The northern tropical atmospheric research station at Ragged Point, Barbados is located on the eastern edge of the island with direct exposure to the Atlantic Ocean. It experiences generally easterly winds disrupted routinely by the passage of cyclones and anticyclones.
The Barbados AGAGE station (13°N, 59°W) commenced operations in July 1978 on the East coast of Barbados just below the Ragged Point lighthouse. Following extensive analysis of optimal global locations by Georgia Institute of Technology indicating the requirement for a tropical location to constrain emissions estimates Barbados was ideal due to its isolation and NE trade winds providing clean background air masses. A 12-ft by 8-ft timber hut which had previously been constructed at Oregon Graduate Center, USA was shipped to Barbados and equipped with a microprocessor-controlled Hewlett Packard 5840A dual channel GC-ECDs. A local person was recruited as a station technician and trained in the use of the HP instrumentation. They quickly mastered the technical challenges of running complex instrumentation in a remote location, not least of which was an unreliable electricity supply - especially during the early days. Approximately every 3 months Dr. Peter Simmonds from the University of Bristol would arrive to service the instrumentation and install any improvements or upgrades to the GC. After a long day trying to work, sometimes with hut temperatures over 100°F (38°C) due to the failed AC, one redeeming fact was the option to retire to the nearby, now sadly shut, Sam Lord’s Castle hotel for a cool, relaxing rum punch!

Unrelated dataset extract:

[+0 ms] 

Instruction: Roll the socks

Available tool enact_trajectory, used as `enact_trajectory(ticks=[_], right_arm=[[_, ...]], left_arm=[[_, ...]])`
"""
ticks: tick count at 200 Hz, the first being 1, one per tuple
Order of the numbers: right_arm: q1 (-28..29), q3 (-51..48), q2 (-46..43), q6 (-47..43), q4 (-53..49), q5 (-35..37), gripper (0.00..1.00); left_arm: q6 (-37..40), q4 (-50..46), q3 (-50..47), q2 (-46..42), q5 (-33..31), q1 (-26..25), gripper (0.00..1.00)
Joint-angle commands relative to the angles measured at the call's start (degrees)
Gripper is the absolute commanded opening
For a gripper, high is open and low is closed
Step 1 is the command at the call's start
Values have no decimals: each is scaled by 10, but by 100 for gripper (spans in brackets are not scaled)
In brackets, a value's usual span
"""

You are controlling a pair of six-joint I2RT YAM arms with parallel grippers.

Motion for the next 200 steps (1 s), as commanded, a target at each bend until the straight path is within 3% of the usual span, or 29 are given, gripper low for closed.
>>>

Due to the harsh salt air right on the coast, air-conditioning systems constantly needed to be replaced through rapid corrosion, and often GC parts needed replacement due to frequent power outages which had the unfortunate habit of burning out electrical components such as relays and sensitive electronic control boards. Gradually the program learnt to have spares on-site for every electronic board in anticipation of more failures, removing the need for a costly visit by a Hewlett Packard engineer. The electricity supply slowly became more reliable and the station operator became very adept at fixing unexpected problems without needing an emergency visit from staff from the University of Bristol, which now involved Dr. Simon O’Doherty. The station operator has continued to work at the site since its inception, with the added responsibility of maintaining the newer, more complex generations of automated GC. This includes the GC-MD system installed in 1996 and the Medusa GC-MS system in 2005. Dr. Dickon Young has now joined Dr. O’Doherty at the University of Bristol and alongside the station operator is responsible for day-to-day operations at the site.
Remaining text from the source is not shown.